Aim of the task:
The records below must be reproduced exactly, excluding any pictures.

Entries shown:
____
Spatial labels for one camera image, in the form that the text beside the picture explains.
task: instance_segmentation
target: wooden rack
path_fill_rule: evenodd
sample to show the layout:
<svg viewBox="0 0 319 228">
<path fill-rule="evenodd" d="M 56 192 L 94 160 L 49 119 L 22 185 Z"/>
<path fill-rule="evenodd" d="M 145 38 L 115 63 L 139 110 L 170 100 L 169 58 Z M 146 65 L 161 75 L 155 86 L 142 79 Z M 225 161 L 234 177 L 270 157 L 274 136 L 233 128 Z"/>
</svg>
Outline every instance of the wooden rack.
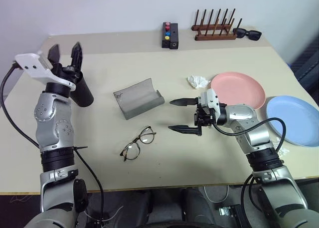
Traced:
<svg viewBox="0 0 319 228">
<path fill-rule="evenodd" d="M 219 22 L 219 15 L 221 12 L 221 9 L 219 9 L 215 24 L 210 24 L 213 12 L 214 12 L 214 10 L 212 9 L 212 11 L 210 13 L 208 24 L 203 24 L 204 19 L 205 19 L 205 15 L 206 15 L 206 10 L 205 10 L 204 14 L 203 14 L 203 18 L 200 21 L 200 25 L 197 25 L 199 9 L 197 10 L 195 24 L 191 27 L 191 30 L 197 31 L 197 35 L 195 36 L 195 40 L 196 41 L 205 41 L 205 40 L 234 40 L 234 39 L 236 39 L 236 34 L 234 34 L 231 31 L 231 27 L 232 27 L 234 20 L 235 20 L 233 18 L 234 13 L 235 13 L 235 9 L 233 10 L 233 12 L 231 14 L 228 23 L 227 23 L 227 18 L 226 18 L 228 9 L 225 12 L 222 23 L 218 23 Z M 237 28 L 239 27 L 241 20 L 242 20 L 242 18 L 239 20 Z"/>
</svg>

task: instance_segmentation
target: pink plate
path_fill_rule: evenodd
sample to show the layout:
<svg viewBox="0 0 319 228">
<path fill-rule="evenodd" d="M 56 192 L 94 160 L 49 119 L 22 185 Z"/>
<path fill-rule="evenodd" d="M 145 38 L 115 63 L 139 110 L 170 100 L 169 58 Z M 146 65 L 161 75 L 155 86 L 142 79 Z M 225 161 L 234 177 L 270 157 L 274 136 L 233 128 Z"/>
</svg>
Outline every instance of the pink plate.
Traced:
<svg viewBox="0 0 319 228">
<path fill-rule="evenodd" d="M 252 77 L 239 72 L 224 72 L 213 78 L 210 87 L 219 101 L 227 105 L 247 104 L 254 109 L 264 105 L 266 94 L 262 86 Z"/>
</svg>

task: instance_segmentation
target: wooden dowel
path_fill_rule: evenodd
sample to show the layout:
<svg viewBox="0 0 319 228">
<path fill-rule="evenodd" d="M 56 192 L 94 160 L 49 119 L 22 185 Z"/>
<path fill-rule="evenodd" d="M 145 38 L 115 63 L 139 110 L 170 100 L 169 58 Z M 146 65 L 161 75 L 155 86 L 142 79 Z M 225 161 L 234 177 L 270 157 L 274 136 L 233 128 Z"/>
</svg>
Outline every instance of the wooden dowel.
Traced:
<svg viewBox="0 0 319 228">
<path fill-rule="evenodd" d="M 235 8 L 234 8 L 233 12 L 231 13 L 231 16 L 230 16 L 230 19 L 229 19 L 229 22 L 228 22 L 228 24 L 230 24 L 230 22 L 231 22 L 231 19 L 233 18 L 233 15 L 234 15 L 234 13 L 235 13 Z"/>
<path fill-rule="evenodd" d="M 202 29 L 202 26 L 203 26 L 203 22 L 204 22 L 204 20 L 203 19 L 201 19 L 201 21 L 200 21 L 200 26 L 199 26 L 199 29 L 198 29 L 198 35 L 200 35 L 201 34 L 201 29 Z"/>
<path fill-rule="evenodd" d="M 203 22 L 204 22 L 204 20 L 205 20 L 205 15 L 206 15 L 206 10 L 204 11 Z"/>
<path fill-rule="evenodd" d="M 226 24 L 226 21 L 227 21 L 227 19 L 225 18 L 224 23 L 223 23 L 223 25 L 222 25 L 222 27 L 221 27 L 219 36 L 222 34 L 222 32 L 223 32 L 223 30 L 224 30 L 224 26 L 225 26 L 225 24 Z"/>
<path fill-rule="evenodd" d="M 217 15 L 216 22 L 215 22 L 215 27 L 218 25 L 220 11 L 221 11 L 221 9 L 219 9 L 219 11 L 218 11 L 218 15 Z"/>
<path fill-rule="evenodd" d="M 228 36 L 228 34 L 229 34 L 229 31 L 231 30 L 231 26 L 233 25 L 233 23 L 234 23 L 234 18 L 233 18 L 233 20 L 232 20 L 232 22 L 231 22 L 231 24 L 230 24 L 230 27 L 229 27 L 229 29 L 228 29 L 228 31 L 227 31 L 227 36 Z"/>
<path fill-rule="evenodd" d="M 197 13 L 196 13 L 196 19 L 195 19 L 195 24 L 194 24 L 194 26 L 196 26 L 196 23 L 197 23 L 198 13 L 199 13 L 199 9 L 197 10 Z"/>
<path fill-rule="evenodd" d="M 215 26 L 214 26 L 214 30 L 213 30 L 213 34 L 212 34 L 212 36 L 214 36 L 214 33 L 215 33 L 215 30 L 216 30 L 216 27 L 217 27 L 218 21 L 219 21 L 219 19 L 217 18 L 217 20 L 216 20 L 216 22 L 215 22 Z"/>
<path fill-rule="evenodd" d="M 205 36 L 207 36 L 207 32 L 208 32 L 208 27 L 210 25 L 210 21 L 211 21 L 211 17 L 213 15 L 213 12 L 214 12 L 214 9 L 211 10 L 211 13 L 210 13 L 210 17 L 209 17 L 209 21 L 208 21 L 208 25 L 207 25 L 207 29 L 206 29 L 206 33 L 205 33 Z"/>
<path fill-rule="evenodd" d="M 228 12 L 228 9 L 226 9 L 226 12 L 225 12 L 225 15 L 224 15 L 224 18 L 223 18 L 223 21 L 221 22 L 221 24 L 224 23 L 224 20 L 226 19 L 227 12 Z"/>
<path fill-rule="evenodd" d="M 238 23 L 238 25 L 237 25 L 237 28 L 236 28 L 236 30 L 239 28 L 239 25 L 240 25 L 240 23 L 241 23 L 241 20 L 243 20 L 242 18 L 239 20 L 239 23 Z"/>
</svg>

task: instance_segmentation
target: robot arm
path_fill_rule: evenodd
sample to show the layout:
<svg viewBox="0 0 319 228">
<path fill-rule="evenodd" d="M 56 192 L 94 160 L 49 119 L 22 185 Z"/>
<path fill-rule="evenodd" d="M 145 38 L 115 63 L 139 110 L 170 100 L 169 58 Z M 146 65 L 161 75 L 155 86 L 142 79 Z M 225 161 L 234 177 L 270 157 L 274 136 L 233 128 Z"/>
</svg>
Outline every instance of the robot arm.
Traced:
____
Reply to the exercise:
Spatial labels for one camera image, in the form that the text beside the picture explains.
task: instance_segmentation
target: wooden rack
path_fill_rule: evenodd
sample to show the layout:
<svg viewBox="0 0 319 228">
<path fill-rule="evenodd" d="M 56 192 L 94 160 L 49 119 L 22 185 Z"/>
<path fill-rule="evenodd" d="M 145 38 L 115 63 L 139 110 L 170 100 L 169 58 Z M 146 65 L 161 75 L 155 86 L 142 79 Z M 225 161 L 234 177 L 270 157 L 274 136 L 233 128 Z"/>
</svg>
Outline every instance of the wooden rack.
Traced:
<svg viewBox="0 0 319 228">
<path fill-rule="evenodd" d="M 219 22 L 219 15 L 221 12 L 221 9 L 219 9 L 215 24 L 210 24 L 213 12 L 214 12 L 214 10 L 212 9 L 212 11 L 210 13 L 208 24 L 203 24 L 204 19 L 205 19 L 205 15 L 206 15 L 206 10 L 205 10 L 204 14 L 203 14 L 203 18 L 200 21 L 200 25 L 197 25 L 199 9 L 197 10 L 195 24 L 191 27 L 191 30 L 197 31 L 197 35 L 195 36 L 195 40 L 196 41 L 205 41 L 205 40 L 234 40 L 234 39 L 236 39 L 236 34 L 234 34 L 231 31 L 231 27 L 232 27 L 234 20 L 235 20 L 233 18 L 234 13 L 235 13 L 235 9 L 233 10 L 233 12 L 231 14 L 228 23 L 227 23 L 227 18 L 226 18 L 228 9 L 225 12 L 222 23 L 218 23 Z M 237 28 L 239 27 L 241 20 L 242 20 L 242 18 L 239 20 Z"/>
</svg>

task: instance_segmentation
target: pink plate
path_fill_rule: evenodd
sample to show the layout:
<svg viewBox="0 0 319 228">
<path fill-rule="evenodd" d="M 56 192 L 94 160 L 49 119 L 22 185 Z"/>
<path fill-rule="evenodd" d="M 145 38 L 115 63 L 139 110 L 170 100 L 169 58 Z M 146 65 L 161 75 L 155 86 L 142 79 Z M 225 161 L 234 177 L 270 157 L 274 136 L 233 128 Z"/>
</svg>
Outline every instance of the pink plate.
Traced:
<svg viewBox="0 0 319 228">
<path fill-rule="evenodd" d="M 252 77 L 239 72 L 224 72 L 213 78 L 210 87 L 219 101 L 227 105 L 247 104 L 254 109 L 264 105 L 266 94 L 262 86 Z"/>
</svg>

task: instance_segmentation
target: wooden dowel
path_fill_rule: evenodd
sample to show the layout:
<svg viewBox="0 0 319 228">
<path fill-rule="evenodd" d="M 56 192 L 94 160 L 49 119 L 22 185 Z"/>
<path fill-rule="evenodd" d="M 145 38 L 115 63 L 139 110 L 170 100 L 169 58 Z M 146 65 L 161 75 L 155 86 L 142 79 Z M 225 161 L 234 177 L 270 157 L 274 136 L 233 128 Z"/>
</svg>
Outline every instance of the wooden dowel.
Traced:
<svg viewBox="0 0 319 228">
<path fill-rule="evenodd" d="M 235 8 L 234 8 L 233 12 L 231 13 L 231 16 L 230 16 L 230 19 L 229 19 L 229 22 L 228 22 L 228 24 L 230 24 L 230 22 L 231 22 L 231 19 L 233 18 L 233 15 L 234 15 L 234 13 L 235 13 Z"/>
<path fill-rule="evenodd" d="M 202 29 L 202 26 L 203 26 L 203 22 L 204 22 L 204 20 L 203 19 L 201 19 L 201 21 L 200 21 L 200 26 L 199 26 L 199 29 L 198 29 L 198 35 L 200 35 L 201 34 L 201 29 Z"/>
<path fill-rule="evenodd" d="M 203 22 L 204 22 L 204 20 L 205 20 L 205 15 L 206 15 L 206 10 L 204 11 Z"/>
<path fill-rule="evenodd" d="M 226 24 L 226 21 L 227 21 L 227 19 L 225 18 L 224 23 L 223 23 L 223 25 L 222 25 L 222 27 L 221 27 L 219 36 L 222 34 L 222 32 L 223 32 L 223 30 L 224 30 L 224 26 L 225 26 L 225 24 Z"/>
<path fill-rule="evenodd" d="M 217 15 L 216 22 L 215 22 L 215 27 L 218 25 L 220 11 L 221 11 L 221 9 L 219 9 L 219 11 L 218 11 L 218 15 Z"/>
<path fill-rule="evenodd" d="M 228 36 L 228 34 L 229 34 L 229 31 L 231 30 L 231 26 L 233 25 L 233 23 L 234 23 L 234 18 L 233 18 L 233 20 L 232 20 L 232 22 L 231 22 L 231 24 L 230 24 L 230 27 L 229 27 L 229 29 L 228 29 L 228 31 L 227 31 L 227 36 Z"/>
<path fill-rule="evenodd" d="M 197 13 L 196 13 L 196 19 L 195 19 L 195 24 L 194 24 L 194 26 L 196 26 L 196 23 L 197 23 L 198 13 L 199 13 L 199 9 L 197 10 Z"/>
<path fill-rule="evenodd" d="M 215 26 L 214 26 L 214 30 L 213 30 L 213 34 L 212 34 L 212 36 L 214 36 L 214 33 L 215 33 L 215 30 L 216 30 L 216 27 L 217 27 L 218 21 L 219 21 L 219 19 L 217 18 L 217 20 L 216 20 L 216 22 L 215 22 Z"/>
<path fill-rule="evenodd" d="M 205 36 L 207 36 L 207 32 L 208 32 L 208 27 L 210 25 L 210 21 L 211 21 L 211 17 L 213 15 L 213 12 L 214 12 L 214 9 L 211 10 L 211 13 L 210 13 L 210 17 L 209 17 L 209 21 L 208 21 L 208 25 L 207 25 L 207 29 L 206 29 L 206 33 L 205 33 Z"/>
<path fill-rule="evenodd" d="M 228 12 L 228 9 L 226 9 L 226 12 L 225 12 L 225 15 L 224 15 L 224 18 L 223 18 L 223 21 L 221 22 L 221 24 L 224 23 L 224 20 L 226 19 L 227 12 Z"/>
<path fill-rule="evenodd" d="M 238 23 L 238 25 L 237 25 L 237 28 L 236 28 L 236 30 L 239 28 L 239 25 L 240 25 L 240 23 L 241 23 L 241 20 L 243 20 L 242 18 L 239 20 L 239 23 Z"/>
</svg>

task: instance_segmentation
target: robot arm
path_fill_rule: evenodd
sample to show the layout:
<svg viewBox="0 0 319 228">
<path fill-rule="evenodd" d="M 56 192 L 94 160 L 49 119 L 22 185 Z"/>
<path fill-rule="evenodd" d="M 145 38 L 115 63 L 139 110 L 170 100 L 169 58 Z M 146 65 L 161 75 L 155 86 L 142 79 Z M 225 161 L 234 177 L 270 157 L 274 136 L 233 128 Z"/>
</svg>
Outline every instance of the robot arm.
Traced:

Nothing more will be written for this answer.